Ein abgelegenes Stück im Osteinschen Niederwald oberhalb von Rüdesheim am Rhein war am Wochenende (21.-23. August) Schauplatz ungewöhnlich kreativer Einfälle. Unter der Leitung der Künstler Frank Nordiek und Wolfgang Buntrock vom Land Art Atelier in Hannover haben mehrere Teilnehmer*innen aus Materialien der Natur eine Reihe von Kunstwerken aus Holz, Stein, Moos und Gräsern gestaltet. Die Gebilde in dem historischen Parkwald, zusammengefügt ohne Nägel, Schrauben, Schnüre oder sonstige naturfremde Befestigungen, inszenieren Pflanzenwelt und Landschaftsausschnitte.
Bei den Werken von Tim Harz, Lana Franek, Florian Eisenlohr, Elisabeth Knirim, Johannes Hinse und Christian Dedek waren zum einen persönliche Motive auschlaggebend, etwa bei der Schaffung eines „kontemplativen Ortes“ zur Selbstbesinnung in der Natur oder als Darstellung von Stationen zum Auf und Ab einer Biographie. Zum anderen bestimmten ästhetische Umwertungen von biologischen Zerfallsprozessen die Schöpfungen und in welcher Weise man mechanisch wirkende Kräfte wie die Schwerkraft an Körpern aushebeln kann.
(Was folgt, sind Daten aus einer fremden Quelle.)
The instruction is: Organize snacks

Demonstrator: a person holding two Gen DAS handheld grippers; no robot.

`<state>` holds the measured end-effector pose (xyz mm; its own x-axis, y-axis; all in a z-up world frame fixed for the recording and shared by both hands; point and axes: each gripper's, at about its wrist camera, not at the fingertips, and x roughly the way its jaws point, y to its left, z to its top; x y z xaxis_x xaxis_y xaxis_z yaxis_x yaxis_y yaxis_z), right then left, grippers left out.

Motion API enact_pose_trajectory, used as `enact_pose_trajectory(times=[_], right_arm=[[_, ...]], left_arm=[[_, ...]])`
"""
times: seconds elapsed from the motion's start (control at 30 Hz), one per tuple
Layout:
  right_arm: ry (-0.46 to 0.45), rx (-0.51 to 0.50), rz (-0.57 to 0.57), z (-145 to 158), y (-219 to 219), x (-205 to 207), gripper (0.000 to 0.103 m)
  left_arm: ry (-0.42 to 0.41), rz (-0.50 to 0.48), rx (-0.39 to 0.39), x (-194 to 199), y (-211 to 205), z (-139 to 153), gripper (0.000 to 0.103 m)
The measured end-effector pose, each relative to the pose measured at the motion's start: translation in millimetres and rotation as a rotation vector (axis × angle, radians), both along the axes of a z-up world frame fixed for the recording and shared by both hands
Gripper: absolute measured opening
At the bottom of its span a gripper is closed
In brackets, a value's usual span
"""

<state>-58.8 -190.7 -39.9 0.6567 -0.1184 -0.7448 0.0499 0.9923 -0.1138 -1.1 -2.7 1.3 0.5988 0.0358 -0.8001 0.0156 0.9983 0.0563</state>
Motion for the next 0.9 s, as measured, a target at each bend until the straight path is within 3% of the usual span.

Die Konstrukte bleiben – bis sie zerfallen – in einem Gelände nahe der sogenannten Großen Allee im Osteinschen Niederwald stehen.
Mit der Land Art-Initiative haben die Staatlichen Schlösser und Gärten Hessen Neuland betreten. „Ich freue mich über das Gelingen dieses für uns ungewöhnlichen Projektes“, sagte Kirsten Worms, die Direktorin der Verwaltung der Staatlichen Schlösser und Gärten, am Mittwoch, den 26. Juli. „Im Hinblick auf die Buga2029 im Oberen Mittelrheintal suchen wir nach Möglichkeiten, dieses am Eingang zum Welterbe gelegene Gartendenkmal in neuer Weise und experimentell zu vermitteln.“ Die Künstler lehrten einen Umgang mit der Natur, der behutsam sei und zugleich Aufmerksamkeit auf den Schutz des Waldes lenke.
Der kurzfristig anberaumte Workshop für Landschaftskunst stellte einen Ersatz für eine bis zu vier Meter hohe Naturinstallation dar, die Nordiek und Buntrock ursprünglich im Juli realisieren sollten. Die Auftragsarbeit musste aufgrund der Einschränkungen in Folge der Corona-Pandemie für dieses Jahr abgesagt und auf 2021 verschoben werden. Ein Ergebnis des Workshops verweist aber bereits auf das Kommende: Es sind drei kleine aus Ästen zusammengefügte, circa ein Meter hohe Kugelbauten.
Sie spielen an auf einen künstlichen „Kohlenmeiler“, der einst als unterhaltende Architekturstaffage zu dem vom Grafen Karl Maximilian Karl von Ostein (1735-1809) vor über 250 Jahren eingerichteten „Zierwald“ gehörte. Die fantasievolle Struktur ist längst nicht mehr erhalten, doch in Reisebeschreibungen vom Ende des 18. Jahrhunderts mehrfach dokumentiert. Die Konstruktion war innen begehbar und verfügte über einen Kamin, der über Rohre den Rauch verteilte und nach außen aufsteigen ließ. So sah er wie ein echter Meiler zur Produktion von Holzkohle aus. Nordiek und Buntrock haben sich vorgenommen, eine Anmutung dieses „Kohlenhaufens“ zu bauen. Entwürfe dazu liegen der Schlösserverwaltung bereits vor.